The value of 2.2 x the drag was generated by two 1/4 mile runs, so it is the average. The technique used for this towing test was that that is most commonly used, holding the crotch strap with the scooter stowed between the legs, similar to this:

Divers practice towing using the "crotch strap" method.


There is a method that can produce significantly lower drag numbers - approximately 1.9x the drag of the solo diver. This method uses a grip on the thighs, and the towed diver "sticks their forehead in the butt crack", as seen here:

Towing using the "leg grip" method


Although far more efficient, this method is quite tiring. Our test divers were only able to tow for one lap this way.

So, as far as towing goes, in technical gear, the best our test divers could do was 1.9x over a short distance. Consequently we use 2.2x as our planning number, assuming we'll be tired and cold and generally pissed off.

---

You'd referenced your observed speed over 100' of line.

We, too, started our first cursory tests this way. We found the speed numbers generated ended up being ...optimistic...would be a good way to describe it. The way we found out they were optimistic was that we'd work out a very accurate dive plan, and end up swimming home. What the...?

So, we gradually increased the length of our testing runs. First 200', then 400', then 800'. We finally settled on 1/4 mile, as the data we were generating seemed to match the real world performance of the scooters.

The reason behind this has to do with the voltage of the battery. As you start a test run, the battery has had a rest period, where its voltage recovers somewhat. This generates higher speeds in the beginning of a test run.

So we instrumented a popular scooter with a recording speedometer. Here's what we observed over the 1/4 mile run:

Speed decay as seen over a 1/4 mile run. Speeds in the first several hundred feet are roughly 15 fpm faster than sustained speeds.


It's this variability in speeds that makes us use two 1/4 mile runs for the Benchmark testing. The results more closely match real-world performance during a dive. If you wanted to produce high numbers simply for "bragging rights", then of course, you'd use the shortest run possible.

The speed decay isn't limited to the first 1/4 mile. We find that virtually every scooter exhibits a first fast 1/4 mile; then, a plateau of fairly consistent speeds; and finally, the last 2 laps are significantly slower.

Lap speed decay seen over the course of an Enduro test run. The scooter is running at maximum speed throughout.

So, I'd be wary of speed results over very short measurements.



Speaking of our technical speeds, our typical dive configuration is with a couple of stages, as seen here:

Scootering with two stages on the side, and a leashed stage. Typical speed is 135 fpm on a Cuda at gear 3.


Since the folks we scooter with are typically carrying 2 stages on the side, they seem to match this speed as well. Reducing bottles brings speed up incrementally.

Unfortunately there is entirely too much ego tied up in how fast of a scooter driver a diver is (or isn't). Personally I prefer to plan on keeping the team together in the easiest fashion, and planning for the most commonly seen speed accomplishes that.

---

Absolutely I would encourage getting a data recorder.

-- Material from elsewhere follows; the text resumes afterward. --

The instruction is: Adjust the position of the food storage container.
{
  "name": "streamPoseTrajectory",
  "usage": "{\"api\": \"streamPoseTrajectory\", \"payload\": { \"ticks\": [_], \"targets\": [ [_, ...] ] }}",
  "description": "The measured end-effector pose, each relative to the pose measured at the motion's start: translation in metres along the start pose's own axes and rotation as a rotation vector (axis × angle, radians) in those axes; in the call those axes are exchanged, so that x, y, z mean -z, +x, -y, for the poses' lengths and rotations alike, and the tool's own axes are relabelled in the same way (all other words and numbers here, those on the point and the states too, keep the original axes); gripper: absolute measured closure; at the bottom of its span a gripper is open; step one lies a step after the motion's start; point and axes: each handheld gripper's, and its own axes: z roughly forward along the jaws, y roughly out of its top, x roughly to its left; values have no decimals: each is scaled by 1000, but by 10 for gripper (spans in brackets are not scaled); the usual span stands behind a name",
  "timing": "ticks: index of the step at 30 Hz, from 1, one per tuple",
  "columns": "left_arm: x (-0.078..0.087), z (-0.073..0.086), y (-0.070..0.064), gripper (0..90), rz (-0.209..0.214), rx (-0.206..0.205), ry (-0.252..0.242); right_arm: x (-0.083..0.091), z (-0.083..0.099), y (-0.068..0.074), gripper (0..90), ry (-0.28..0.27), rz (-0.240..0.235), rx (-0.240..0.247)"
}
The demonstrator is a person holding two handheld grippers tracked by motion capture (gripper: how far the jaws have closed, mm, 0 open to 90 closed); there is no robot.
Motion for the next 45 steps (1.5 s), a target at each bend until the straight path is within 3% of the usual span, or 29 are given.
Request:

If you have a choice between the Watts Up and the Eagle Tree, get the later, there is so much more data available for trending and troubleshooting.

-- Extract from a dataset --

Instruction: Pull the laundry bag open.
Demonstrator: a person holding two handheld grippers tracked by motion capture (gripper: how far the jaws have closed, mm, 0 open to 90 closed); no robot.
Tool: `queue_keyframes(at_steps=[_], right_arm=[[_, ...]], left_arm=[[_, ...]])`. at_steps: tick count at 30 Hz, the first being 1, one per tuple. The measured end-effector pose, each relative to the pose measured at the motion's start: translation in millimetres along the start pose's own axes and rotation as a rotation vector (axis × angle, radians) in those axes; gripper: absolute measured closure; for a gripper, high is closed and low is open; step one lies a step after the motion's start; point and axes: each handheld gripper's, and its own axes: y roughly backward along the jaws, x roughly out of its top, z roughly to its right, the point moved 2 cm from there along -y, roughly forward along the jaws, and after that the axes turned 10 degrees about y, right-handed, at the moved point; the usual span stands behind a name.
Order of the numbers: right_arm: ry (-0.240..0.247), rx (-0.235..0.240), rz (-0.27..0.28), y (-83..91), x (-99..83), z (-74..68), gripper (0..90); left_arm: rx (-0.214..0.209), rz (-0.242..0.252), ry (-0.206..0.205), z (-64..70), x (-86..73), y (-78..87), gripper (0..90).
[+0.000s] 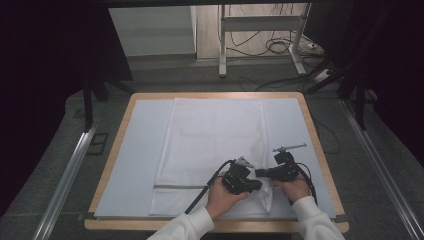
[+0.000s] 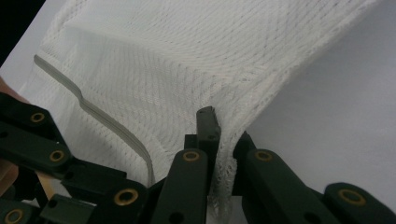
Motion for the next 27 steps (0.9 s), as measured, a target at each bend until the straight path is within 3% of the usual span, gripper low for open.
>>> queue_keyframes(at_steps=[13,27], right_arm=[[0.018,0.016,0.003,2.6,-0.8,-0.8,87.5],[0.037,0.019,-0.005,2.5,-1.9,-1.8,87.6]], left_arm=[[-0.035,-0.006,0.042,-9.9,-5.2,-0.4,86.4],[-0.040,-0.013,0.056,-18.8,-7.6,1.2,86.4]])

Two of the Eagle Tree data recorders used in the Tahoe Benchmark

---

I'm not sure what scooters you're using, since you referenced 2nd speed @ pitch 7. For example, if this was a SS Viper, speed 2 would not be congruent with the Dive-X or Suex scooters. <shrugs> No big deal, your speed and range is what it is (within the measurement caveats discussed above). Good scooter drivers will settle on a plan that works well, even with a mixed team of scooter types.

Last thing: our testing has shown that using motor speed control is far more efficient than using prop pitch. If your scooter has variable speed, and you can avoid using prop pitch, you'll pick up ~6% more efficiency.


Kinda long winded, my apologies. I hate making "just do it" statements, and I'd prefer to explain what's behind the curtain, so to speak.


All the best, James

 

[LiteHedded]

i think your towing efficiency would be much improved with a grip on the crotch strap but with that diver getting in high and tight with his elbows over the thighs of the towing diver. and having the tower be flatter in the water.
it works quite well and I've been towed this way for quite a distance with no fatigue. it looks like the second pic but the grip is more secure and would work much better sharing gas

 

[PfcAJ]

So for towing procedures, the crotch strap method above isn't correct (within the context of DIR).

The diver needs to hold on with both hands, and pull himself in tight, head down. The tautness of the crotch strap locks the diver's hands in place. Elbows kind of stick out to the sides and the lead diver's lower legs hook under the upper arms of the rear diver. This is somewhat similar to what's going on in pic 2, but with the diver holding the strap vs the thighs.

If the rear diver pulls a hand out and squeezes the front guy's leg, front guy stops and communication takes place (otherwise the rear guy is probably just adjusting his wing or drysuit, no need to stop for that). Don't leave a working scooter to go into a towing position, either (thing OOG). Propulsion is wildly important, especially if deep and/or far.

It also helps a lot if the rear diver is a tiny bit positive. The extra drag really comes from the rear diver dragging the butt down of the front diver. You can see what I'm talking about in the pictures.

 

[fdog]

FWIW the crotch strap method tested was double-handed. I have some photos but for the life of me can't find them right now.

The tow started out as you describe, but, somewhere around the 8 minute mark the stages would shift and make it tough to keep the 2 divers together as a unit. This would make the assembly draggy. Happened both ways.

Conversely, the wrap-around leg grip made for wider spaced stability and squeezed the stages into submission. There's less wetted area, so there's less drag, you just can't do it for long.

<shrugs> So that's where the numbers come from.


All the best, James

 

[LiteHedded]

nah dog
it works fine with multiple stages. I promise you